Rauchmelder sind Pflicht. Aber wer ist für die Anschaffung und Wartung in einem Haus mit Eigentumswohnungen zuständig? Der BGH hat entschieden, das Urteil dazu kann für manchen Wohnungseigentümer mit doppelten Kosten verbunden sein.

          Wohnungseigentümer müssen den doppelten Einbau von Rauchmeldern in ihren Wohnungen hinnehmen. Eine Eigentümergemeinschaft kann deren Einbau und Wartung in allen Wohnungen beschließen, auch wenn die Eigentümer bereits selbst Warngeräte installiert haben, urteilte am Freitag der Bundesgerichtshof (BGH) in Karlsruhe. (AZ: V ZR 273/17).

          Im konkreten Fall hatte eine Wohnungseigentümergemeinschaft aus dem Raum Düsseldorf 2015 den einheitlichen Einbau samt Wartung von Rauchmeldern in sämtlichen Wohnungen beschlossen.

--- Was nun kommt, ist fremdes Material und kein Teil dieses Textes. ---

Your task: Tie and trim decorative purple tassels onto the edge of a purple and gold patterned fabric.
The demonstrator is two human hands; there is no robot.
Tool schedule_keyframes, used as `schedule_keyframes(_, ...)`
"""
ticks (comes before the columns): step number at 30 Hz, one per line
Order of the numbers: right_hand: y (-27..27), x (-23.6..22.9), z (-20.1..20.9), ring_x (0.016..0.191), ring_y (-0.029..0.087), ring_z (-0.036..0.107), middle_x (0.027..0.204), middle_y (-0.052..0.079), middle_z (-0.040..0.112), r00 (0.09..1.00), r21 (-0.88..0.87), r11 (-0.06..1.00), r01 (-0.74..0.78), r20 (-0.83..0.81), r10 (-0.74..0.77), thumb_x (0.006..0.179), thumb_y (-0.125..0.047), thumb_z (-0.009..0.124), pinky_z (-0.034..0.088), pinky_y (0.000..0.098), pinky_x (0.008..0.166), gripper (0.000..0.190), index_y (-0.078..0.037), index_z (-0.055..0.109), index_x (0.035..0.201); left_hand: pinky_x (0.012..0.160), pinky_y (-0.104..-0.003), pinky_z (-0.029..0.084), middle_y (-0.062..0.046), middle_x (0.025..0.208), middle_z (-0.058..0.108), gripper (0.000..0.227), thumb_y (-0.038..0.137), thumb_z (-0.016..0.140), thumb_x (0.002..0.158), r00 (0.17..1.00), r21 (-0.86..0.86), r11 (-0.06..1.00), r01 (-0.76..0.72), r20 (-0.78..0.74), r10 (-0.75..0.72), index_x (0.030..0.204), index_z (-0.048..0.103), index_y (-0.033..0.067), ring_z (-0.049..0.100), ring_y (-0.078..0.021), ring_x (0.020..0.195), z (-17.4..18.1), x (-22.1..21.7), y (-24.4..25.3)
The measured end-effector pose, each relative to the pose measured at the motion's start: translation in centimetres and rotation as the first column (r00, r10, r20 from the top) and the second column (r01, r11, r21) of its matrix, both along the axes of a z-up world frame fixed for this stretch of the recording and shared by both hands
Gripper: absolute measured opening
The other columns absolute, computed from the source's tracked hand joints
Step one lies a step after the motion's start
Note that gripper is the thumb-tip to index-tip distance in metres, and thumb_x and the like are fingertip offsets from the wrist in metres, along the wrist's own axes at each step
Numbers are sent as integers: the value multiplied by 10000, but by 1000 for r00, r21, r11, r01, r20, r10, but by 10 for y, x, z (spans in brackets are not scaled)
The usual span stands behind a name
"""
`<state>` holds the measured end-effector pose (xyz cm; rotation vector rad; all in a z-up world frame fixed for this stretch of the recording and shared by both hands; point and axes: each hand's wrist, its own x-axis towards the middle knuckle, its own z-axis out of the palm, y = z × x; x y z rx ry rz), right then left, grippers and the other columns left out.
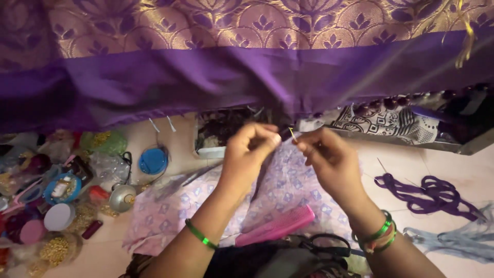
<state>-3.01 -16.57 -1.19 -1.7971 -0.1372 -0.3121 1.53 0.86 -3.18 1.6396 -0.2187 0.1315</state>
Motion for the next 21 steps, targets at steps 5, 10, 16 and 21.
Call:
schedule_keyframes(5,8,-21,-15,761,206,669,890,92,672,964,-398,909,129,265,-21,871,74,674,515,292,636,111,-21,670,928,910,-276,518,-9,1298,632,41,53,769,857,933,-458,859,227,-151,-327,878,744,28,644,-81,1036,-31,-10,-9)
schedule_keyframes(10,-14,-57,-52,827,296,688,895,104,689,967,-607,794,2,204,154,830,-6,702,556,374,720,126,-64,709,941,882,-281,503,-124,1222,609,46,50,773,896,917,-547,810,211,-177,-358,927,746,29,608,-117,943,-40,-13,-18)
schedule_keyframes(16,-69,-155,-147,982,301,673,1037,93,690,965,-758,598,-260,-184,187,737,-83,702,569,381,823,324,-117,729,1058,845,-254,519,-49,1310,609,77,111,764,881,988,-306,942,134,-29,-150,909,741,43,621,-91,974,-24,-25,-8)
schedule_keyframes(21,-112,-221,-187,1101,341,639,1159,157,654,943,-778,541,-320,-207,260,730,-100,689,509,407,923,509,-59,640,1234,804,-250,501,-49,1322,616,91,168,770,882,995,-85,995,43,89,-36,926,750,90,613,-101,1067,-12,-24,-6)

Die geltenden Vorschriften in Nordrhein-Westfalen sehen vor, dass bis spätestens Ende 2016 Rauchwarnmelder in Wohnungen installiert werden mussten. Im entschiedenen Fall betrugen die Kosten 26,75 Euro pro Meldegerät und 4,71 Euro pro Stück für die Wartung. Der Vertrag mit der ausführenden Firma lief über zwei Jahre.

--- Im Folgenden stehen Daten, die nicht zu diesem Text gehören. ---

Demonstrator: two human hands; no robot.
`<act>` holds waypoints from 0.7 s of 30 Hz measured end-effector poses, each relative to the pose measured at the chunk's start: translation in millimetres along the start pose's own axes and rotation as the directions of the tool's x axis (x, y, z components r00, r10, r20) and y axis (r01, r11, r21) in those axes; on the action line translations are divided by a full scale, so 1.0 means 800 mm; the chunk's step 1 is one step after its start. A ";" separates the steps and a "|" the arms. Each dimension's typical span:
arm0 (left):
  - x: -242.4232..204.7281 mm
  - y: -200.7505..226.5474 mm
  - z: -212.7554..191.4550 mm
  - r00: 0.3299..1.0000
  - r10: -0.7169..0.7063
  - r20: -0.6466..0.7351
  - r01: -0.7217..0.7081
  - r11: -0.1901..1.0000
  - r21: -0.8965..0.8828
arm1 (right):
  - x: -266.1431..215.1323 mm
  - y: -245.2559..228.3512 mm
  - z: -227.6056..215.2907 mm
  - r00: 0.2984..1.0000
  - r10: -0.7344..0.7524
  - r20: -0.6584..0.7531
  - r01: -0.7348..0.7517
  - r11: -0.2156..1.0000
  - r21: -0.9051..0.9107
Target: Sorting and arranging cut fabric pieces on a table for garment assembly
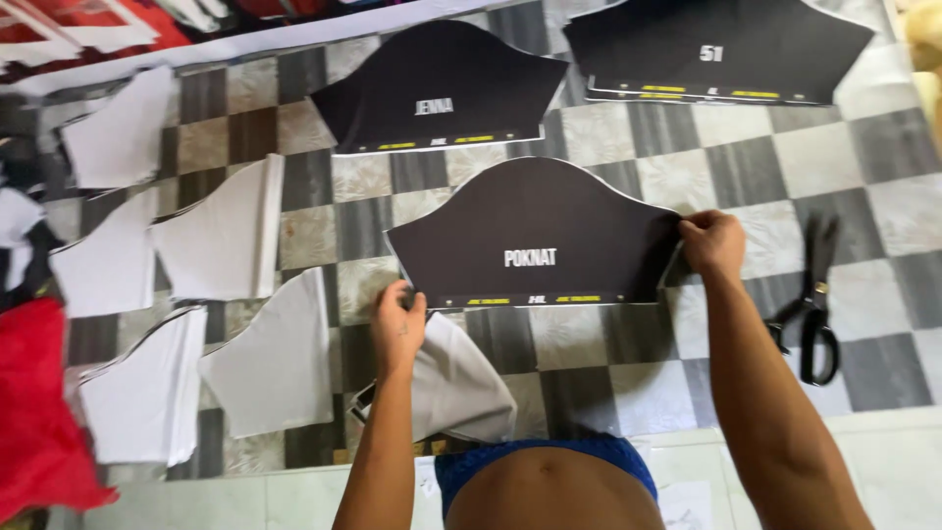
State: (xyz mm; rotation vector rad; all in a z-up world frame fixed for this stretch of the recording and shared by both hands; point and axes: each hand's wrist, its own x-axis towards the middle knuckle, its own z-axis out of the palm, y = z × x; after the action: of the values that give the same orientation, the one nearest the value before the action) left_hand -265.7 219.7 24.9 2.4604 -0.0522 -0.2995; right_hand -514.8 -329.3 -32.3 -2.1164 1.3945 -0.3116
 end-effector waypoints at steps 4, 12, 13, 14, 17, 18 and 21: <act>-0.046 0.089 0.027 0.869 0.480 -0.118 -0.481 0.876 0.016 | 0.001 -0.004 -0.018 0.998 0.038 0.041 -0.039 0.999 0.035; -0.194 0.261 0.285 0.309 0.919 0.246 -0.934 0.342 -0.104 | 0.011 0.014 -0.023 0.995 0.082 0.062 -0.084 0.996 0.040; -0.199 0.278 0.302 0.351 0.903 0.247 -0.926 0.374 -0.053 | 0.006 0.008 -0.030 0.996 0.064 0.061 -0.066 0.997 0.045; -0.200 0.293 0.317 0.397 0.885 0.245 -0.913 0.408 0.005 | 0.002 -0.002 -0.032 0.997 0.040 0.065 -0.044 0.998 0.053; -0.199 0.303 0.330 0.324 0.935 0.147 -0.946 0.325 0.017 | 0.011 0.023 -0.018 0.997 0.059 0.056 -0.064 0.994 0.091; -0.197 0.302 0.332 0.336 0.930 0.148 -0.942 0.334 0.035 | 0.015 0.026 -0.016 0.996 0.047 0.072 -0.054 0.994 0.100; -0.198 0.299 0.313 0.358 0.929 0.092 -0.933 0.360 -0.004 | 0.008 0.022 -0.018 0.996 0.031 0.080 -0.039 0.995 0.096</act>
State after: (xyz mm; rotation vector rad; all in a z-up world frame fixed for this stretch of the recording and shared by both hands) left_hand -468.0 -102.7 12.6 2.0224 -1.4860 0.1420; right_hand -532.4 -344.9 -31.3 -2.0014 1.3428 -0.2739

          Doch mehrere Vermieter hatten bereits eigene Rauchwarnmelder installiert. Sie wehrten sich gerichtlich dagegen, dass sie nun nach dem Beschluss der Eigentümergemeinschaft für doppelte Geräte inklusive Wartung zahlen sollten. Doch der BGH befand, dass sie Eigentümergemeinschaft den einheitlichen Einbau und die Wartung von Rauchmeldern in allen Wohnungen beschließen kann. Indem eine Fachfirma für alle Geräte zuständig sei, „wird ein hohes Maß an Sicherheit gewährleistet“. So sei fachlich sichergestellt, dass die DIN-Normen auch eingehalten werden.

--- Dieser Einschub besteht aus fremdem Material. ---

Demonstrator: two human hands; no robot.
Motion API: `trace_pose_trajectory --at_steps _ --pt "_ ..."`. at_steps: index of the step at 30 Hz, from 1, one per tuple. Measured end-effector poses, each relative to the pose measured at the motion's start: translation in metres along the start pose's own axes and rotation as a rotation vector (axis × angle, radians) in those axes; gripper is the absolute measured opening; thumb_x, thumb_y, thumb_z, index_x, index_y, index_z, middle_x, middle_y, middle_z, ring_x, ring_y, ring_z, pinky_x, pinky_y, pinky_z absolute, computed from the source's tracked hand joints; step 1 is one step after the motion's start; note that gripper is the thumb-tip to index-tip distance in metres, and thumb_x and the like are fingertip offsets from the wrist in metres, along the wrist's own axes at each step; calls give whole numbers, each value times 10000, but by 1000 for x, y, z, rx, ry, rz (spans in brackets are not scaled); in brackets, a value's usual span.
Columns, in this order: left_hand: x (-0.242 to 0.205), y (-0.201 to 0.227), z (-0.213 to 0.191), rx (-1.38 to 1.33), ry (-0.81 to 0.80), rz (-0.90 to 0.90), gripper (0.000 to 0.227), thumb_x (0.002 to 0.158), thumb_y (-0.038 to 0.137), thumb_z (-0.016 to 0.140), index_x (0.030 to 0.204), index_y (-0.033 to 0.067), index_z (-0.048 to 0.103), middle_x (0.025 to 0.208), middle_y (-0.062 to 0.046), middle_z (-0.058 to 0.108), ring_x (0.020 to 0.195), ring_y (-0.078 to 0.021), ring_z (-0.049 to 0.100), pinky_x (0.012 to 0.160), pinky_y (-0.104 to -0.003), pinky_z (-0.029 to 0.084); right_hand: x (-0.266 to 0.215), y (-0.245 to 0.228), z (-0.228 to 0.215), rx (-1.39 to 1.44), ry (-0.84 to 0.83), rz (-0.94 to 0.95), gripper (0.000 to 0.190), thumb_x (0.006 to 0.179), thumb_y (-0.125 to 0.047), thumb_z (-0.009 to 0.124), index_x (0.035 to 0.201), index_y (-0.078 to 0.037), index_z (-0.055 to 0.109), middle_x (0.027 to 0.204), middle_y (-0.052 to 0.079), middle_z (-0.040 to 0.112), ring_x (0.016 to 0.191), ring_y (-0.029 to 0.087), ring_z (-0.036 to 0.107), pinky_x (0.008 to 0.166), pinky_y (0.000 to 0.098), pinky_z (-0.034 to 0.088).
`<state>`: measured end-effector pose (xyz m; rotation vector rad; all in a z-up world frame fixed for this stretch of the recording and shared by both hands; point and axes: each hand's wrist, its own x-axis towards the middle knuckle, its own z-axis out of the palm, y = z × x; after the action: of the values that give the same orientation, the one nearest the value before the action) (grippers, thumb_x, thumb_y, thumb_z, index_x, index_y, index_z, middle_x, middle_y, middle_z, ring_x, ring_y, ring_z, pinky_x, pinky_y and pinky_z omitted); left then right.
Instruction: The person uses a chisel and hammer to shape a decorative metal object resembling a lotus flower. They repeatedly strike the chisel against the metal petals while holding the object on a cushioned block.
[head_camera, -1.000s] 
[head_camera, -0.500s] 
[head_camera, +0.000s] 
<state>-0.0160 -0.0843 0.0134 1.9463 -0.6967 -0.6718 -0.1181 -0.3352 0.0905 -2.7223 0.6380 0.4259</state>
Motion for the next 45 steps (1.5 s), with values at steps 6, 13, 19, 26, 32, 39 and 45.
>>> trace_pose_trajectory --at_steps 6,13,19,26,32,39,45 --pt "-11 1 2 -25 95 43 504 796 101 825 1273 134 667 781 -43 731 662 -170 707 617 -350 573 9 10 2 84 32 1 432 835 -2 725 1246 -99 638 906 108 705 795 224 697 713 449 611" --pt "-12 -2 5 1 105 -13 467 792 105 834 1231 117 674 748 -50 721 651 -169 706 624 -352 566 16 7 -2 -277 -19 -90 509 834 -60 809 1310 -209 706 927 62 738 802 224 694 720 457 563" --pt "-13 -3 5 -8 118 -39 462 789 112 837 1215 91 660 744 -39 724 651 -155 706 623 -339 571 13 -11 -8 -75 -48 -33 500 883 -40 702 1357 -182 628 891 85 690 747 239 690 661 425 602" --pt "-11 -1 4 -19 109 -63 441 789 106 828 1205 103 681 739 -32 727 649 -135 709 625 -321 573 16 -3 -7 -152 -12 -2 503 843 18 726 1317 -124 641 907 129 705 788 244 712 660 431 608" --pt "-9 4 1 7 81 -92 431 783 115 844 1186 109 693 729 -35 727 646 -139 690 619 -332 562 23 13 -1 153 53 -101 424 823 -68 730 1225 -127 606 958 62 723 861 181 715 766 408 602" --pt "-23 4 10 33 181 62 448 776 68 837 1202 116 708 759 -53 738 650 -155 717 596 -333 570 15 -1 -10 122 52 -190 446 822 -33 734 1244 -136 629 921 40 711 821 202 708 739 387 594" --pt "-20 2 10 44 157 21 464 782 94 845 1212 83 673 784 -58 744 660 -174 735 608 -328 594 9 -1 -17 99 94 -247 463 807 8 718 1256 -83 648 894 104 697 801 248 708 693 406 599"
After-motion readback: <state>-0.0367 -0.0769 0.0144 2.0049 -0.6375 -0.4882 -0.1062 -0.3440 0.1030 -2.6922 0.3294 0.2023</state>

          Müsste die Eigner auf bereits installierte Rauchmelder Rücksicht nehmen, würde das gerade in größeren Häusern zu einem erheblichen Aufwand für den Verwalter führen, der die Gebäudesicherheit prüfen und gewährleisten muss. Die finanzielle Mehrbelastung für die Eigentümer mit bereits angeschraubten Geräte sei zudem überschaubar. Bereits im Juni 2015 hatte der BGH ähnlich zu Mietern entschieden, die ebenfalls auf eigene Kosten Rauchwarnmelder installiert haben (AZ: VIII ZR 215/14 und VIII ZR 290/14). Auch hier dürfe der Vermieter einheitlich für alle Räume eigene Rauchwarnmelder einbauen lassen, selbst wenn in einigen Wohnungen damit zwei Geräte installiert werden.